Activity -
Print the lines that run from the line with "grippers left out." to the line with "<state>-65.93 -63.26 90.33", keeping both end lines, exactly as they appear in the entries below, and nothing else.

Excerpted records -
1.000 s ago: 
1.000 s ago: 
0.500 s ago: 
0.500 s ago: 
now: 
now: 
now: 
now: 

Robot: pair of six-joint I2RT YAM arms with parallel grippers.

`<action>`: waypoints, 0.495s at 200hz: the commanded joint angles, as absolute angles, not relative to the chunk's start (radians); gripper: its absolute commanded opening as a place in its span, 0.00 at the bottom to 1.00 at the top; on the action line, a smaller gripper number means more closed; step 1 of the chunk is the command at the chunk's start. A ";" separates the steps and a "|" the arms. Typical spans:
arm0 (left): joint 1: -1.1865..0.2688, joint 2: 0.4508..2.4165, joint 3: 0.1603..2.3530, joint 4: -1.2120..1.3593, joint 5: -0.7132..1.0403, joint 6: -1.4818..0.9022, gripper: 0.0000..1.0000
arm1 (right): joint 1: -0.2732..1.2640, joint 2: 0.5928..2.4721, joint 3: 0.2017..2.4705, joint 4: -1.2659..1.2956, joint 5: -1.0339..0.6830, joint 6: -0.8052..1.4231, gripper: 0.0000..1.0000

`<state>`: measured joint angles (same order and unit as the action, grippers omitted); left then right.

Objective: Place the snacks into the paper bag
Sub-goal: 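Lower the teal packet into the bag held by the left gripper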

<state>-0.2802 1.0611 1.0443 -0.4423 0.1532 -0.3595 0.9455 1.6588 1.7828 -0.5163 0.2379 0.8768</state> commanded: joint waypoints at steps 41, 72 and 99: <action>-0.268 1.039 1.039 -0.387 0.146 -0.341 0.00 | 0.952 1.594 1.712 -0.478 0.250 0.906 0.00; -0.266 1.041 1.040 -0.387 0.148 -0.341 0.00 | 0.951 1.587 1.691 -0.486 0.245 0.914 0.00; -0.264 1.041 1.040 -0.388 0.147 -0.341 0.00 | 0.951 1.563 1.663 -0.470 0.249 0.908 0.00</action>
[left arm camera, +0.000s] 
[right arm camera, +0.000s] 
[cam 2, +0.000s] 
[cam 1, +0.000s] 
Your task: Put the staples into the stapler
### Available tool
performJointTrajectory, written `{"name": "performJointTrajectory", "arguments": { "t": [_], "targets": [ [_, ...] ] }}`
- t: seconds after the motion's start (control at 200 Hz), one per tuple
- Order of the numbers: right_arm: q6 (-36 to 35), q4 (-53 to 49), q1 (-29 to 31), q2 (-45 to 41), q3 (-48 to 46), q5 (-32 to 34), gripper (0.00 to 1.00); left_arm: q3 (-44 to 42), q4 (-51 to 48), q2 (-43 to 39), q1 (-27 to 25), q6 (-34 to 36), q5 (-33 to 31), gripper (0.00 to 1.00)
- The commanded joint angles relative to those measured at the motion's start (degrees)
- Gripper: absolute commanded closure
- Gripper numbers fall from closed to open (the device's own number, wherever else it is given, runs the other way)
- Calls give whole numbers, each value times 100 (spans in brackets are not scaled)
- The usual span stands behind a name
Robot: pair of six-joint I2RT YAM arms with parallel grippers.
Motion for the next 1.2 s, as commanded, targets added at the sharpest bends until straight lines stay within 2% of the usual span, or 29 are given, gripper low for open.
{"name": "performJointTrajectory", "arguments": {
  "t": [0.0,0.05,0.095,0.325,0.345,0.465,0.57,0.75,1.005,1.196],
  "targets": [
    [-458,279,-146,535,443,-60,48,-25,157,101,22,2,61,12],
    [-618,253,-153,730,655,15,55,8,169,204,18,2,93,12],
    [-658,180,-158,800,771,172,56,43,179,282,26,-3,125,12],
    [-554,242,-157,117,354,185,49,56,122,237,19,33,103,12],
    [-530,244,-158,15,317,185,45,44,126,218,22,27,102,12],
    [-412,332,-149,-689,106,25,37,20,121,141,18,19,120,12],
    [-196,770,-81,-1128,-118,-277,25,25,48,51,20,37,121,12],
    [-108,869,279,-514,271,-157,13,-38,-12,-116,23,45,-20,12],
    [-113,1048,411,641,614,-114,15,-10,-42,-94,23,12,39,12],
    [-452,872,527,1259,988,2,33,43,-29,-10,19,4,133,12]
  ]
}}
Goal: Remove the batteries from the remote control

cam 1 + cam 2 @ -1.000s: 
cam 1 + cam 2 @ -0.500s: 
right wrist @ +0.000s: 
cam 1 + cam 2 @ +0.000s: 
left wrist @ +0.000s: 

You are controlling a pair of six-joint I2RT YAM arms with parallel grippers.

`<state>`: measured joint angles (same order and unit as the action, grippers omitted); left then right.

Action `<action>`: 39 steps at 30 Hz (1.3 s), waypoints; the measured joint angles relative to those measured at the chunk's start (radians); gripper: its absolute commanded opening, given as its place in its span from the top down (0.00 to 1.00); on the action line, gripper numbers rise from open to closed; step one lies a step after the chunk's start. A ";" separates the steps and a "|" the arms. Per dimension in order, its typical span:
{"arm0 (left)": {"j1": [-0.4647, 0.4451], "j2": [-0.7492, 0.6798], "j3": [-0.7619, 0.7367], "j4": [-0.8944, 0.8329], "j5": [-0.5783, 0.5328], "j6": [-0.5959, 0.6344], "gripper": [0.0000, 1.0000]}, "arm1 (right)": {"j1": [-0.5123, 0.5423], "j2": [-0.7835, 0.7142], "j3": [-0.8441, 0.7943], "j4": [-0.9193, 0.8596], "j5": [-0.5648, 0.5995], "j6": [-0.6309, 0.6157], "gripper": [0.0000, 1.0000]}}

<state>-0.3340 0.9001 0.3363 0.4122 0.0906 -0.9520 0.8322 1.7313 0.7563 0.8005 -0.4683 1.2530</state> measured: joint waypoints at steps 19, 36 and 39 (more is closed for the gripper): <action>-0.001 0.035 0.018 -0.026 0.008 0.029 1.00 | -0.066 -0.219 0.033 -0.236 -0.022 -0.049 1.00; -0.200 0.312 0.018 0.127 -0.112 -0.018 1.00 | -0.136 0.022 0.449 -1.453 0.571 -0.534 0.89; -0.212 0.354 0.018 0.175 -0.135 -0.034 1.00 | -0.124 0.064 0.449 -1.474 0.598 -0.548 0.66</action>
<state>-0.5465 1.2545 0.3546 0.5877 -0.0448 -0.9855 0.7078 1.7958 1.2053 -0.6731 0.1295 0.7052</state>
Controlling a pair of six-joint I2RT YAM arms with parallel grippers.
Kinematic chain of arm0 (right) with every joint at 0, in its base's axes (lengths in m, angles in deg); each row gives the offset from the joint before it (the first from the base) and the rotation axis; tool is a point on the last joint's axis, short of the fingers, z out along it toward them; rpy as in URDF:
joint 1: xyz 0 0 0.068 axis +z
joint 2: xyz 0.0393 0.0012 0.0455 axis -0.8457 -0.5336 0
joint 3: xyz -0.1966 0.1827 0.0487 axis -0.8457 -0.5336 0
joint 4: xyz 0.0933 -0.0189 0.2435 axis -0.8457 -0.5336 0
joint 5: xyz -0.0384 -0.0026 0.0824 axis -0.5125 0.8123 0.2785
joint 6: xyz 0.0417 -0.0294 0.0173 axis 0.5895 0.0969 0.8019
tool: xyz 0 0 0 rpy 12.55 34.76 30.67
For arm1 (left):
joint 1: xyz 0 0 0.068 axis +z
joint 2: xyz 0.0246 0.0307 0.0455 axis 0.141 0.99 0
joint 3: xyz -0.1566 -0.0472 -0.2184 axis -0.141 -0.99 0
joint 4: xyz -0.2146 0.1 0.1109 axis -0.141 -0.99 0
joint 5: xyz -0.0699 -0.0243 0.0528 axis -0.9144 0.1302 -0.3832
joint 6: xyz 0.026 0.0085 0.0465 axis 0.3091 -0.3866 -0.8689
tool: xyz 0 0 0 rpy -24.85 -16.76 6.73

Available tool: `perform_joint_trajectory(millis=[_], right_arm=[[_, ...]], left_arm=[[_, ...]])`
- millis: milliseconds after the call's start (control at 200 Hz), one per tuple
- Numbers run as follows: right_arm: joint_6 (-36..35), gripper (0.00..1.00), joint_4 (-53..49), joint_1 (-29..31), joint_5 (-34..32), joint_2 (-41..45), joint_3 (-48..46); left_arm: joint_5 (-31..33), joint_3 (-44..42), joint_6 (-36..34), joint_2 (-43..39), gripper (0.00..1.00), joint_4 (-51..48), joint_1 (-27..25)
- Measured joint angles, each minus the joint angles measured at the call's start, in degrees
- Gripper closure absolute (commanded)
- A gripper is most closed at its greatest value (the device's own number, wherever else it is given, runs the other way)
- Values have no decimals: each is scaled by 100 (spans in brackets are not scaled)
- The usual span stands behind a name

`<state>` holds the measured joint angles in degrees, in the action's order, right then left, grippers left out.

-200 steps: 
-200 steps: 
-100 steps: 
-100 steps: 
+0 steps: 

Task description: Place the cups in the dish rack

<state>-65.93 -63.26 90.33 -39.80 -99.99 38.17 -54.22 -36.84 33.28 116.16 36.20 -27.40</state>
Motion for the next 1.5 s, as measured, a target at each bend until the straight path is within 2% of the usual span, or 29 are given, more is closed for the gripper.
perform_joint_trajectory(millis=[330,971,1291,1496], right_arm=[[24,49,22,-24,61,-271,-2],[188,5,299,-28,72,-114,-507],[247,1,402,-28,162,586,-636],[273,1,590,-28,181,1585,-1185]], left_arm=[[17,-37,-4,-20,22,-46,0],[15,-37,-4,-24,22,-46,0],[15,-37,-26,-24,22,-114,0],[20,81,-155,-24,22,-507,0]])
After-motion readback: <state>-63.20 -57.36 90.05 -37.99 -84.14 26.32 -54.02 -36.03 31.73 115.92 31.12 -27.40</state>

Solution to the problem -
`<state>` holds the measured joint angles in degrees, in the action's order, right then left, grippers left out.

-200 steps: 
-200 steps: 
-100 steps: 
-100 steps: 
+0 steps: 

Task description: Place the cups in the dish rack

<state>-65.93 -63.26 90.33 -39.80 -99.99 38.17 -54.22 -36.84 33.28 116.16 36.20 -27.40</state>

The requested output has been given in full.